野球データから経営のKPIを考える:言葉は浸透したが
ビジネスシーンでは当たり前のように使われるようになった「KPI」という言葉。しかし、多くの企業では本質的な意味を取り違えているケースもあるのだという。
ビジネスや経営の現場で「KPI」という言葉が広く使われるようになった。KPIとは、Key Performance Indicatorの略で、重要業績評価指標などと言われる。読者の皆さんも例えばチーム会議で「このプロジェクトのKPIは何か?」などと話し合った経験を持つ人もいるはずだ。
しかし言葉が企業に浸透する一方で、定義や活用方法には多種多様な見解があり、バラつきがあるのも事実だという。国内投資ファンドのアドバンテッジパートナーズでパートナーを務める束原俊哉氏は「KPIを設定する企業は多いが、単なるダッシュボードになっていることが散見される」と指摘する。
そうならないためにはどうすればいいのか。束原氏は2つのポイントを挙げる。ひとつは自社の戦略と事業モデルをしっかり理解すること、もうひとつはその上で本当に経営やビジネスの鍵となる指標を絞り込むことだという。
こうした背景もあり、多くの企業にKPIの正しい理解を深め、競争力を高めることを目指し、同社はKPIマネジメントに関するセミナーをこのたび開催した。

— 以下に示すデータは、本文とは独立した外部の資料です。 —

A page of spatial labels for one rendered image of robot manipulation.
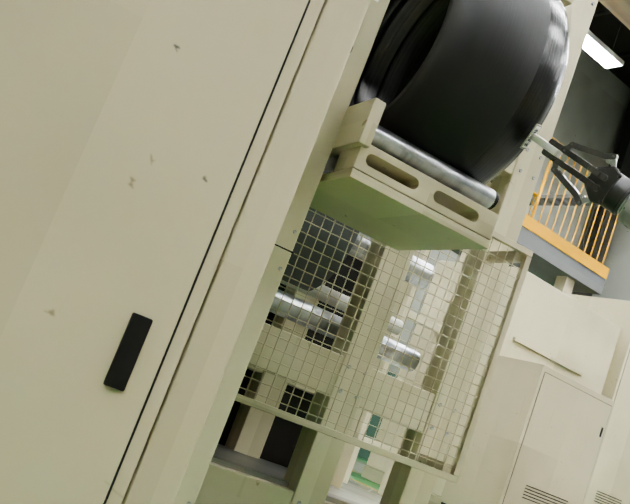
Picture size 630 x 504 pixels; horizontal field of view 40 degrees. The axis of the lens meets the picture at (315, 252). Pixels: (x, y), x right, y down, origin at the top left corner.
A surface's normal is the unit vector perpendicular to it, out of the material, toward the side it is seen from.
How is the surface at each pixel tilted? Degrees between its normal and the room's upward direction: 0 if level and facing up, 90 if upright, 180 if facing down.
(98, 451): 90
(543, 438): 90
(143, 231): 90
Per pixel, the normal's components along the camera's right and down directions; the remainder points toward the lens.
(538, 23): 0.50, -0.22
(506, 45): 0.41, 0.05
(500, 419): -0.76, -0.39
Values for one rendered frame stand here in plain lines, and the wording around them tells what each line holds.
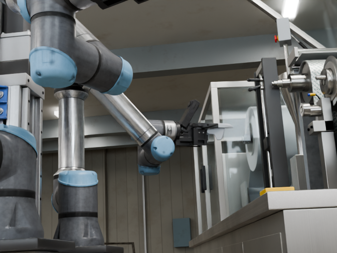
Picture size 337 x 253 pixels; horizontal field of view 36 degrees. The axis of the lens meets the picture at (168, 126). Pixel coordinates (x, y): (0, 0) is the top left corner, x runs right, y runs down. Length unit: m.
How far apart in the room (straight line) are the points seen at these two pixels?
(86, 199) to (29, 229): 0.50
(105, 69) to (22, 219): 0.34
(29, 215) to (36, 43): 0.36
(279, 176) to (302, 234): 0.64
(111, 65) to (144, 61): 5.14
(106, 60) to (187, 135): 0.96
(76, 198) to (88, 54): 0.70
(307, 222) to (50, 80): 0.60
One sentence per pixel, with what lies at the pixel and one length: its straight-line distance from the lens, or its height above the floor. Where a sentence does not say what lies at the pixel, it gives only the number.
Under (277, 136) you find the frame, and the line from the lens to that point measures 1.78.
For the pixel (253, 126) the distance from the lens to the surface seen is 2.52.
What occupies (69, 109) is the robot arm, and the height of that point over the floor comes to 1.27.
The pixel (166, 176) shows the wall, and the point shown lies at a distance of 10.37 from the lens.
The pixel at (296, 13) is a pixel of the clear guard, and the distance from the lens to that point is 2.53.
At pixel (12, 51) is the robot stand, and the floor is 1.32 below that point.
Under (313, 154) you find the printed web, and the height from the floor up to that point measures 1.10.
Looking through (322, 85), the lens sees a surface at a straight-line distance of 1.60.
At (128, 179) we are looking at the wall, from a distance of 10.50.
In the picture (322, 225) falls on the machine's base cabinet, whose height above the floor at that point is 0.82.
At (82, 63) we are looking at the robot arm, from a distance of 0.90.
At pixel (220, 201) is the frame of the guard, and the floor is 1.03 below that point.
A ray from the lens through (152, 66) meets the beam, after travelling 6.06.
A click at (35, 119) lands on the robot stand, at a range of 1.46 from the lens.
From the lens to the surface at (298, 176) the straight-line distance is 2.20.
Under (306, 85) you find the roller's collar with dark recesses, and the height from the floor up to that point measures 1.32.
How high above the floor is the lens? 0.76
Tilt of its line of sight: 15 degrees up
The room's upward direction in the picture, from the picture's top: 3 degrees counter-clockwise
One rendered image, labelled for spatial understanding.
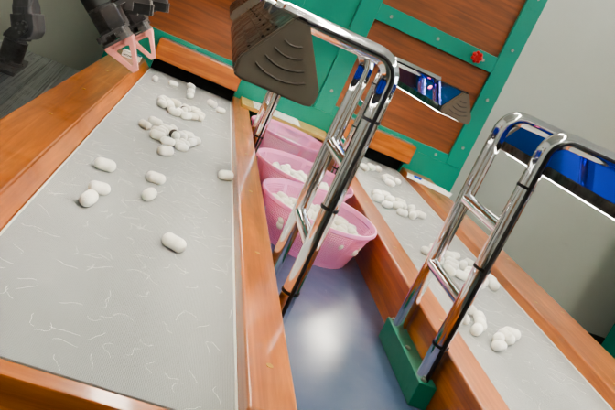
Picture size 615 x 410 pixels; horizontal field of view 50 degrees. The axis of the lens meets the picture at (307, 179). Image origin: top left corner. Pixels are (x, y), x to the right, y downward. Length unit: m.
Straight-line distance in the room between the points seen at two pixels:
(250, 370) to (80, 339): 0.17
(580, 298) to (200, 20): 2.88
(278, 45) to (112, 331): 0.35
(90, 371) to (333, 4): 1.89
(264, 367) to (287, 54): 0.33
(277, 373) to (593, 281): 3.67
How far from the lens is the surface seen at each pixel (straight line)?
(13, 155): 1.05
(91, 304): 0.78
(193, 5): 2.37
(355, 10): 2.41
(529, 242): 3.97
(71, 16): 3.18
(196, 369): 0.73
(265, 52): 0.61
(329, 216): 0.88
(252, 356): 0.75
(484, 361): 1.15
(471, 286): 0.98
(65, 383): 0.65
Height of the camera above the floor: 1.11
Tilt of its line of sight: 12 degrees down
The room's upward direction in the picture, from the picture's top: 25 degrees clockwise
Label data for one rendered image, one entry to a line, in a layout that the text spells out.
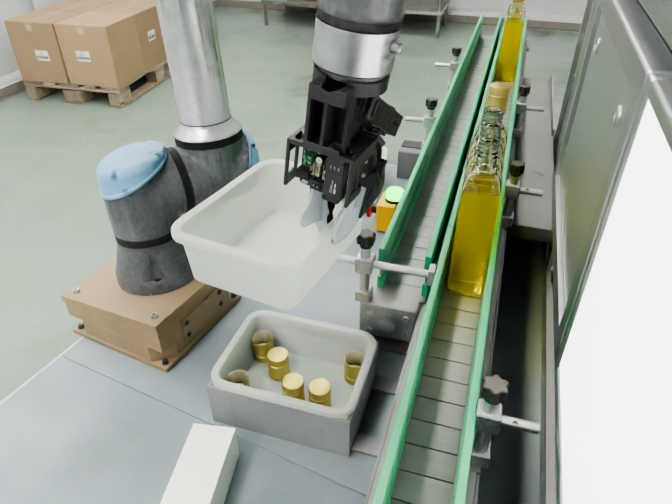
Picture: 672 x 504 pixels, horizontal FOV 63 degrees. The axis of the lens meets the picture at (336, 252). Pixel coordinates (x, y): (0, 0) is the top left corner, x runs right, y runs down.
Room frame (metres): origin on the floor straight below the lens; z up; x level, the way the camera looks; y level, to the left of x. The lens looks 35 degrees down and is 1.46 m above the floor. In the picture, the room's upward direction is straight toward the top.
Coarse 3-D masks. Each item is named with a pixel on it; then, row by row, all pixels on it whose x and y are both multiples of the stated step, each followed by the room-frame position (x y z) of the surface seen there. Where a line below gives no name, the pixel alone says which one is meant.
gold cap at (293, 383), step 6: (288, 378) 0.58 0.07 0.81; (294, 378) 0.58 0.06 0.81; (300, 378) 0.58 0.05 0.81; (282, 384) 0.57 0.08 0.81; (288, 384) 0.57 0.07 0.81; (294, 384) 0.57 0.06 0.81; (300, 384) 0.57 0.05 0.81; (282, 390) 0.57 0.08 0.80; (288, 390) 0.56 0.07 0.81; (294, 390) 0.56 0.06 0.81; (300, 390) 0.56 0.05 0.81; (288, 396) 0.56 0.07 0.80; (294, 396) 0.56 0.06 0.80; (300, 396) 0.56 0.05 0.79
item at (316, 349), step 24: (264, 312) 0.70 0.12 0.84; (240, 336) 0.64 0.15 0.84; (288, 336) 0.68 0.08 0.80; (312, 336) 0.67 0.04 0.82; (336, 336) 0.66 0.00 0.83; (360, 336) 0.65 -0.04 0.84; (240, 360) 0.63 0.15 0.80; (312, 360) 0.66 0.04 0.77; (336, 360) 0.65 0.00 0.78; (216, 384) 0.55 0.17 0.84; (264, 384) 0.61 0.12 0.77; (336, 384) 0.61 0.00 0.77; (360, 384) 0.54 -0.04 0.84; (312, 408) 0.50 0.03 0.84; (336, 408) 0.50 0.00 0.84
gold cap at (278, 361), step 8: (272, 352) 0.63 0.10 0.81; (280, 352) 0.63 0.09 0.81; (272, 360) 0.62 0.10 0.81; (280, 360) 0.62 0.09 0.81; (288, 360) 0.63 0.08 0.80; (272, 368) 0.62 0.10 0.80; (280, 368) 0.62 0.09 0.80; (288, 368) 0.63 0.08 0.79; (272, 376) 0.62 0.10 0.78; (280, 376) 0.61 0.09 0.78
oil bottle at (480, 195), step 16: (480, 176) 0.71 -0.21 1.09; (496, 176) 0.71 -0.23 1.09; (464, 192) 0.71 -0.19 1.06; (480, 192) 0.70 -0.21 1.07; (496, 192) 0.70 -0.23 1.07; (464, 208) 0.71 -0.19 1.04; (480, 208) 0.70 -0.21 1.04; (496, 208) 0.70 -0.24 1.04; (464, 224) 0.71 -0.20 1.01; (480, 224) 0.70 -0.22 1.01; (464, 240) 0.71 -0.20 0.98; (480, 240) 0.70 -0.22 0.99; (464, 256) 0.71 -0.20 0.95; (480, 256) 0.70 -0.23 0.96; (464, 272) 0.71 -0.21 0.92; (480, 272) 0.70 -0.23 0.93; (464, 288) 0.70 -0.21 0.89; (480, 288) 0.70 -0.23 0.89
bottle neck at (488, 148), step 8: (480, 136) 0.74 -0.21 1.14; (488, 136) 0.74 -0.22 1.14; (496, 136) 0.74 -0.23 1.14; (480, 144) 0.73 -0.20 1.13; (488, 144) 0.72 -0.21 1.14; (496, 144) 0.72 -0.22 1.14; (480, 152) 0.72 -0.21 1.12; (488, 152) 0.72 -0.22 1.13; (496, 152) 0.72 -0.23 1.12; (480, 160) 0.72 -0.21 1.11; (488, 160) 0.72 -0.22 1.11; (496, 160) 0.72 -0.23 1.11; (480, 168) 0.72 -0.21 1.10; (488, 168) 0.72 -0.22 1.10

同セミナーでは、スポーツとKPIに関する基調講演が行われ、野球データアナリスト集団・DELTAの岡田友輔代表が米メジャーリーグ(MLB)を題材にベースボールにおけるデータ活用の最前線を紹介した。
KPIの変化が選手の評価にも影響
現在のベースボールにおいて、もはやデータはなくてはならない存在だ。むしろあらゆるものがデータによって丸裸になっている。例えば、勝利の構造もデータに紐づいている。勝敗は得点と失点の関係によることを前提にすると、得点・失点と勝率には強い相関があることが分かる。ここから進んで、選手の評価も得点と失点に置き換えて考えるのが今のMLBである。
そこから導き出されたのが、「出塁」と「進塁させる力」が得点を挙げる原動力になるということだ。これを最初に提唱したのが米国のスポーツライターであるビル・ジェイムズ氏で、得点の構造を説明する上で最も一般的な考え方となっている。野球データを統計学的に分析する「セイバーメトリクス」の生みの親でもある。
これを基にすると、ゴロとフライはどちらが得点に貢献するかが見えるという。一般的に昔から野球では「ゴロを打て」と言われるが、実は統計的なアプローチに基づくと、プロレベルであればごろよりもフライの得点貢献が高いのである。「選手や監督に理解されず、MLBでもこうした考えが浸透するのに時間がかかった」と岡田氏は話す。
これに伴い打撃のKPIも変化した。かつては打率が良い打者が評価されたが、現在は、強い打球を約20〜35度の角度で打つ打者、極端に言うとフライを打てる打者が出塁や長打を最も見込めるようになるため評価される。
同様に、投手のKPIも変わってきており、防御率は再現性が低いという点で評価されなくなっている。「統計がこれまで当たり前だったベースボールの物差し(KPI)を駆逐した」と岡田氏は力を込める。
このように野球でのデータ活用の成功を踏まえ、ビジネス界でもさまざまなデータ分析から導かれたKPIを設定し、経営をマネジメントしていくことが肝要だとした。